Acorda has an pipeline of novel neurological therapies addressing a range of disorders, including Parkinson’s disease,
post-stroke walking difficulties, migraine, and multiple sclerosis. Acorda markets three FDA-approved therapies, including
AMPYRA® (dalfampridine) Extended Release Tablets,10 mg.
For more information, please visit the Company’s website at: www.acorda.com.
Forward-Looking Statement
This press release includes forward-looking statements. All statements, other than statements of historical facts, regarding
management's expectations, beliefs, goals, plans or prospects should be considered forward-looking. These statements are subject to
risks and uncertainties that could cause actual results to differ materially, including: the ability to realize the benefits
anticipated from the Biotie and Civitas transactions, among other reasons because acquired development programs are generally
subject to all the risks inherent in the drug development process and our knowledge of the risks specifically relevant to acquired
programs generally improves over time; the ability to successfully integrate Biotie’s operations and Civitas’ operations,
respectively, into our operations; we may need to raise additional funds to finance our expanded operations and may not be able to
do so on acceptable terms; our ability to successfully market and sell Ampyra (dalfampridine) Extended Release Tablets, 10 mg in
the U.S.; third party payers (including governmental agencies) may not reimburse for the use of Ampyra or our other products at
acceptable rates or at all and may impose restrictive prior authorization requirements that limit or block prescriptions; the risk
of unfavorable results from future studies of Ampyra or from our other research and development programs, including CVT-301 or any
other acquired or in-licensed programs; we may not be able to complete development of, obtain regulatory approval for, or
successfully market CVT-301, any other products under development, or the products that we acquired with the Biotie transaction;
the occurrence of adverse safety events with our products; delays in obtaining or failure to obtain and maintain regulatory
approval of or to successfully market Fampyra outside of the U.S. and our dependence on our collaborator Biogen in connection
therewith; competition; failure to protect our intellectual property, to defend against the intellectual property claims of others
or to obtain third party intellectual property licenses needed for the commercialization of our products; and failure to comply
with regulatory requirements could result in adverse action by regulatory agencies.

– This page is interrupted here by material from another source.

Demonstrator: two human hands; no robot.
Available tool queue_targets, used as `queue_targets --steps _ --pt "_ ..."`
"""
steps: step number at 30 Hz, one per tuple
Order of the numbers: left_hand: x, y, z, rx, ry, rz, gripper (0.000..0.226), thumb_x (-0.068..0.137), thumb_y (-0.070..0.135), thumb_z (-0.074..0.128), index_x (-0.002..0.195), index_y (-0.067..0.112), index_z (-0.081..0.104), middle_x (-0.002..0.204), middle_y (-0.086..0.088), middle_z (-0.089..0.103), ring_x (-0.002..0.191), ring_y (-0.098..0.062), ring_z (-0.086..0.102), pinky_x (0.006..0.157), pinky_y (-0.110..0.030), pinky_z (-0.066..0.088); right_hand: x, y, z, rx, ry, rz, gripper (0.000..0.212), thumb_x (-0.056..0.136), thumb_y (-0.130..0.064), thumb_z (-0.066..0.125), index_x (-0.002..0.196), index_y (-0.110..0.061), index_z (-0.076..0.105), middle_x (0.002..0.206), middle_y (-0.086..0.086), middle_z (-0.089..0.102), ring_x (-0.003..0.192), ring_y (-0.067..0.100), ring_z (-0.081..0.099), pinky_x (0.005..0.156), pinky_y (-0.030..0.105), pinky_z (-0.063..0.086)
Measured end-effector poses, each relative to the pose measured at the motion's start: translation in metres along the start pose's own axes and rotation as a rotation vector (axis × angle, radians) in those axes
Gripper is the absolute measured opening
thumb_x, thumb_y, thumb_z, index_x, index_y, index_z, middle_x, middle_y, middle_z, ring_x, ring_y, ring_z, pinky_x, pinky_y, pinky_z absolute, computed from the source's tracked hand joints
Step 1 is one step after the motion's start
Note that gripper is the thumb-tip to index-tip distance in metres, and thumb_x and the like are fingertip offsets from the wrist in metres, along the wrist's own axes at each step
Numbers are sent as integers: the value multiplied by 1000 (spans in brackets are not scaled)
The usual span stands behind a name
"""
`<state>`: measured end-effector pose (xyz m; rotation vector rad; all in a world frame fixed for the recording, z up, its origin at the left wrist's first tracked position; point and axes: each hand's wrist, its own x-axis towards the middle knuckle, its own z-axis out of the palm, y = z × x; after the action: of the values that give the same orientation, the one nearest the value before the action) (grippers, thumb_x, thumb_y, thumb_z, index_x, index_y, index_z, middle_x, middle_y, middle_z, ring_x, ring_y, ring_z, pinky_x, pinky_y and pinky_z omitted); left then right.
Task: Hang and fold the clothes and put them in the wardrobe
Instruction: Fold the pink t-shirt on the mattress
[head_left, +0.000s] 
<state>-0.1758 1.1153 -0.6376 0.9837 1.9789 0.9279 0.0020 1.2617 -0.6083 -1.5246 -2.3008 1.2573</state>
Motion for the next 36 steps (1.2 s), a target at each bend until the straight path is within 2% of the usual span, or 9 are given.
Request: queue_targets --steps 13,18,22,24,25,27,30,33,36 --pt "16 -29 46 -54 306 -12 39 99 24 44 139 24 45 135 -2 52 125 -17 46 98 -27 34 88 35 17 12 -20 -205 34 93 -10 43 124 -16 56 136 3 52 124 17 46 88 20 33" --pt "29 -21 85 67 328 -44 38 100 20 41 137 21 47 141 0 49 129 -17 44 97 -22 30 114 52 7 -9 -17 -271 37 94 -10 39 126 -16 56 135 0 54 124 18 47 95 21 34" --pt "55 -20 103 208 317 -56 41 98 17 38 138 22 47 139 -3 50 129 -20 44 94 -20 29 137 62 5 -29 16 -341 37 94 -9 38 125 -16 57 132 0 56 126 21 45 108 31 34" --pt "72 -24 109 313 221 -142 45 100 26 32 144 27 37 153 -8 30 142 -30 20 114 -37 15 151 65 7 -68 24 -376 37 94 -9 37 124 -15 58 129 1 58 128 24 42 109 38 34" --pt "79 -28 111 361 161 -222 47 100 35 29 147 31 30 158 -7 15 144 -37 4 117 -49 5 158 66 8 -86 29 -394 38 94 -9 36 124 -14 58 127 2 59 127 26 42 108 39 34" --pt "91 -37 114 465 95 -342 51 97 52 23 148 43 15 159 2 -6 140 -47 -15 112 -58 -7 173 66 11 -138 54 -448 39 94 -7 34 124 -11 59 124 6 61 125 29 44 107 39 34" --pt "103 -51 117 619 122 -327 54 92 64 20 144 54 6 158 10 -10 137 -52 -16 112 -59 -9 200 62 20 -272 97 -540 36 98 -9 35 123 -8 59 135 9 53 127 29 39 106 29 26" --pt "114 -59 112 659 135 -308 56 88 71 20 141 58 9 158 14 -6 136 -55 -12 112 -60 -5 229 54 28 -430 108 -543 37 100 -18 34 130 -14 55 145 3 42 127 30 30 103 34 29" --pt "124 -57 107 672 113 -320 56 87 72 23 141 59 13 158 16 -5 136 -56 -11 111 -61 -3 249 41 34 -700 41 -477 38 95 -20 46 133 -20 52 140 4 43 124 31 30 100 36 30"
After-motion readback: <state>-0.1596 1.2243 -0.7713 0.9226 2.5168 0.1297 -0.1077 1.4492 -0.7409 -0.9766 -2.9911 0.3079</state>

These and other risks are described in greater detail in our filings with the Securities and Exchange Commission. We may not
actually achieve the goals or plans described in our forward-looking statements, and investors should not place undue reliance on
these statements. Forward-looking statements made in this presentation are made only as of the date hereof, and we disclaim any
intent or obligation to update any forward-looking statements as a result of developments occurring after the date of this
presentation.
Non-GAAP Financial Measures
This press release includes financial results prepared in accordance with accounting principles generally accepted in the United
States (GAAP), and also certain historical and forward-looking non-GAAP financial measures. In particular, Acorda has provided
non-GAAP net income, adjusted to exclude the items below , and has provided 2016 guidance for R&D and SG&A on a non-GAAP
basis. Non-GAAP financial measures are not an alternative for financial measures prepared in accordance with GAAP. However, the
Company believes the presentation of non-GAAP net income when viewed in conjunction with our GAAP results, provide investors with a
more meaningful understanding of our ongoing and projected operating performance because this measure excludes (i) non-cash charges
and benefits that are substantially dependent on changes in the market price of our common stock, (ii) non-cash interest charges
related to the accounting for our outstanding convertible debt which are in excess of the actual interest expense owing on such
convertible debt as well as non-cash interest charges related to our asset based loan and acquired Biotie debt, (iii) changes in
the fair value of acquired contingent consideration which do not correlate to our actual cash payment obligations in the relevant
period, (iv) realized foreign currency transaction gain (v) acquisition related expenses that pertain to a non-recurring event, and
(vi) the impact of a one-time change in accounting policy for Zanaflex revenue recognition due to a one-time, non-recurring event.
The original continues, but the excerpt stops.